● What to do
Keep only the lines from the top of the listing through the one with "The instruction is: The", and reproduce them unaltered.
══ Records
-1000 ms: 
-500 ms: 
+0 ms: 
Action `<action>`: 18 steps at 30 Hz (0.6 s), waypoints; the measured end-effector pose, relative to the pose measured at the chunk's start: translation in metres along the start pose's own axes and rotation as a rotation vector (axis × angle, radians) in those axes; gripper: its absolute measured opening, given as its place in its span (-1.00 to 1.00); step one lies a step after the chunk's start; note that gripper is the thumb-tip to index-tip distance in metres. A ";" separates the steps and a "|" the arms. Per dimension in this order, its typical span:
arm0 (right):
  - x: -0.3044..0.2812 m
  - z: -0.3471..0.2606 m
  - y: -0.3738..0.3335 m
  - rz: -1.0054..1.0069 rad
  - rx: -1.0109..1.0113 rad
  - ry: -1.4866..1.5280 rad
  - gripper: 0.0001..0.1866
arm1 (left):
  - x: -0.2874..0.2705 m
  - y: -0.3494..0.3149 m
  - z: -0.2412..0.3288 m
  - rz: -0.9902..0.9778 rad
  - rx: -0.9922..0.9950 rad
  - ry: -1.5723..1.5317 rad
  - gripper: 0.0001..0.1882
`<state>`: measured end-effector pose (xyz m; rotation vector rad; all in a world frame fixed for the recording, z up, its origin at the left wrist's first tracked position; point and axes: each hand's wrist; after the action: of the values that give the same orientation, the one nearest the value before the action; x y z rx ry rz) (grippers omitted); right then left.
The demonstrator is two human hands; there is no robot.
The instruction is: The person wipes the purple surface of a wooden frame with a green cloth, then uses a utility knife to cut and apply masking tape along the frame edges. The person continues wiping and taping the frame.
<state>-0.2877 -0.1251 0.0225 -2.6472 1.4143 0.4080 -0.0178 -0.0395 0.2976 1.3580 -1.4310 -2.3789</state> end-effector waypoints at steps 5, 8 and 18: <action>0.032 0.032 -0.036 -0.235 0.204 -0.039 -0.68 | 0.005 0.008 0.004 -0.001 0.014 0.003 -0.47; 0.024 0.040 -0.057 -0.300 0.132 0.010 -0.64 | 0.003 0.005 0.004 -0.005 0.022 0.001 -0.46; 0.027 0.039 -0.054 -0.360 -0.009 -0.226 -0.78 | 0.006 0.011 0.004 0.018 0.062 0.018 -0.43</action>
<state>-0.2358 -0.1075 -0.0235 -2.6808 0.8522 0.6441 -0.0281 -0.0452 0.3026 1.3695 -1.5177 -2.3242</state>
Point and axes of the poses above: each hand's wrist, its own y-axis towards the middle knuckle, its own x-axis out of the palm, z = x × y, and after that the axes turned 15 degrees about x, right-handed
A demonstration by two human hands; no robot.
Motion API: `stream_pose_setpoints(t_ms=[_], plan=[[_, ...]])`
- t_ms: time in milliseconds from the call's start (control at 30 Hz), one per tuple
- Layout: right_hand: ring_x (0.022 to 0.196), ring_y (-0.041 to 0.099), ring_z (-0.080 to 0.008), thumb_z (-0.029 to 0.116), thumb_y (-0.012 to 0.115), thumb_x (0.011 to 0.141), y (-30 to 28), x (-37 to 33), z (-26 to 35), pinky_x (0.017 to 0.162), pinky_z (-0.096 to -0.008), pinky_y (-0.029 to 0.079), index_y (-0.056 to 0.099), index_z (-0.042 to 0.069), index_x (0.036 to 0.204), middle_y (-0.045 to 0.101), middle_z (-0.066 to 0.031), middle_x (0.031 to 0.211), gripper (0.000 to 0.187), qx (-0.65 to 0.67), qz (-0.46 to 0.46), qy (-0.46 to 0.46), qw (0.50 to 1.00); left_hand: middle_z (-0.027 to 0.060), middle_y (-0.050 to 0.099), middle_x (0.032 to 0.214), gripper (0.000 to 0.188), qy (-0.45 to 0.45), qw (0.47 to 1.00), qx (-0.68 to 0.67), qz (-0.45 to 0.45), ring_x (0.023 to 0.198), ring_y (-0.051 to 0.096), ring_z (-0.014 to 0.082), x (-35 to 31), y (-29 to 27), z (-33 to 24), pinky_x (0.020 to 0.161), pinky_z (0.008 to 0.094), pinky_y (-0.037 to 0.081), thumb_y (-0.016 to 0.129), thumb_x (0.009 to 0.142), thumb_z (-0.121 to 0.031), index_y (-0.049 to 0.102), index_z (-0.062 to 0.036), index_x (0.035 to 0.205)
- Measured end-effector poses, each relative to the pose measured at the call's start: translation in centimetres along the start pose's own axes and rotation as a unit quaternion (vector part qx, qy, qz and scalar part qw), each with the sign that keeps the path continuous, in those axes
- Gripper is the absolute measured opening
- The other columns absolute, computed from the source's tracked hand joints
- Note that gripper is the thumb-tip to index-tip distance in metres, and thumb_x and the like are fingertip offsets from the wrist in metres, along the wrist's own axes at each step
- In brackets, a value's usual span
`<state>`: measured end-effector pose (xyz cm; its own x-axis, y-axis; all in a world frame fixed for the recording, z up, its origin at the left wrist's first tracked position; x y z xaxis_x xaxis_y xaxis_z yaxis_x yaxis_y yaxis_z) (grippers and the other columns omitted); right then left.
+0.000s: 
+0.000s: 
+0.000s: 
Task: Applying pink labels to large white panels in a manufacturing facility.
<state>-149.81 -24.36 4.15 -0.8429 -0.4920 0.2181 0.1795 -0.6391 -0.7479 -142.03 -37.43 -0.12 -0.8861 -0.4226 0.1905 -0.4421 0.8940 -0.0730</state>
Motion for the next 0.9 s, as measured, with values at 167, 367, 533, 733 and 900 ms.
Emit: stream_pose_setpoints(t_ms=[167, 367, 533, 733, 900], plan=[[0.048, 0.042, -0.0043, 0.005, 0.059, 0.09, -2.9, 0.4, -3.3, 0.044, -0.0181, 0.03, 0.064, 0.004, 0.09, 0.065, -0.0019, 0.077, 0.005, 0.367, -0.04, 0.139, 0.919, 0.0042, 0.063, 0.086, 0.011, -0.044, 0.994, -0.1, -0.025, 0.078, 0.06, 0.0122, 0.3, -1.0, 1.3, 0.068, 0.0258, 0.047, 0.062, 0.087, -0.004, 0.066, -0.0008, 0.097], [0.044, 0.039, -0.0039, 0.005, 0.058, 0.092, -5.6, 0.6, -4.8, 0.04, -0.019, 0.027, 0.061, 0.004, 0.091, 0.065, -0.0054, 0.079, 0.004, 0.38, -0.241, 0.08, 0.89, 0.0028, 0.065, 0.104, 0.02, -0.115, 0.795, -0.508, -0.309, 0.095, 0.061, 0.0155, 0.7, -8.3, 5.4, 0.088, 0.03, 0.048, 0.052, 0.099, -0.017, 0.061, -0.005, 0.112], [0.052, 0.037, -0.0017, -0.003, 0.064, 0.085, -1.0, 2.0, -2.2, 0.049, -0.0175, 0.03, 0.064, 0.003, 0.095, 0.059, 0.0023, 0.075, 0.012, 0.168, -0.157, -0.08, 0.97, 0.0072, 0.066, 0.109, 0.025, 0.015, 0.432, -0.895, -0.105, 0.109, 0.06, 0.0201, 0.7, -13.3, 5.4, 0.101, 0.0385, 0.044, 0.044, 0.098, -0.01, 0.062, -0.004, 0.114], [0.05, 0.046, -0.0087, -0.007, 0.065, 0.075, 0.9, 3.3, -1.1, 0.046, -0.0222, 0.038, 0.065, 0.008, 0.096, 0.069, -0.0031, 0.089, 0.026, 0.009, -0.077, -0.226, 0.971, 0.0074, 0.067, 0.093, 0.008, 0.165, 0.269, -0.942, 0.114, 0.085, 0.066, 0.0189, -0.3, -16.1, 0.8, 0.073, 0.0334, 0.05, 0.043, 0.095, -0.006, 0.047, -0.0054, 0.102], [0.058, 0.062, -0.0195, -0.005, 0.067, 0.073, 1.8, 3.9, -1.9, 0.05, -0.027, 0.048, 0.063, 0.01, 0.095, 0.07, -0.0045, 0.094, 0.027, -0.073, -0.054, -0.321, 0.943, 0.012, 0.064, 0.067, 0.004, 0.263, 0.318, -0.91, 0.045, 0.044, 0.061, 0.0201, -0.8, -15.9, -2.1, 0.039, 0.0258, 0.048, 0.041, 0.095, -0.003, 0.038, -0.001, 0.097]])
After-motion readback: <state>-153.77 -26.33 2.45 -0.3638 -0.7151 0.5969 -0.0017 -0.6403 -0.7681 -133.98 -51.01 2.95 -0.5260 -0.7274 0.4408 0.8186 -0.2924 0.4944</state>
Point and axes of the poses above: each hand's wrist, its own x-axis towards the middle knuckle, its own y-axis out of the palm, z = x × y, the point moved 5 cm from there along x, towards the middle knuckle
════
● Exercise response
-1000 ms: 
-500 ms: 
+0 ms: 
Action `<action>`: 18 steps at 30 Hz (0.6 s), waypoints; the measured end-effector pose, relative to the pose measured at the chunk's start: translation in metres along the start pose's own axes and rotation as a rotation vector (axis × angle, radians) in those axes; gripper: its absolute measured opening, given as its place in its span (-1.00 to 1.00); step one lies a step after the chunk's start; note that gripper is the thumb-tip to index-tip distance in metres. A ";" separates the steps and a "|" the arms. Per dimension in this order, its typical span:
arm0 (right):
  - x: -0.3044..0.2812 m
  - z: -0.3471..0.2606 m
  - y: -0.3738..0.3335 m
  - rz: -1.0054..1.0069 rad
  - rx: -1.0109..1.0113 rad
  - ry: -1.4866..1.5280 rad
  - gripper: 0.0001..0.1866
arm1 (left):
  - x: -0.2874..0.2705 m
  - y: -0.3494..0.3149 m
  - z: -0.2412..0.3288 m
  - rz: -0.9902..0.9778 rad
  - rx: -0.9922..0.9950 rad
  - ry: -1.5723..1.5317 rad
  - gripper: 0.0001..0.1882
`<state>`: measured end-effector pose (xyz m; rotation vector rad; all in a world frame fixed for the recording, z up, its origin at the left wrist's first tracked position; point and axes: each hand's wrist; after the action: of the values that give the same orientation, the one nearest the value before the action; x y z rx ry rz) (grippers omitted); right then left.
The demonstrator is two human hands; there is no robot.
The instruction is: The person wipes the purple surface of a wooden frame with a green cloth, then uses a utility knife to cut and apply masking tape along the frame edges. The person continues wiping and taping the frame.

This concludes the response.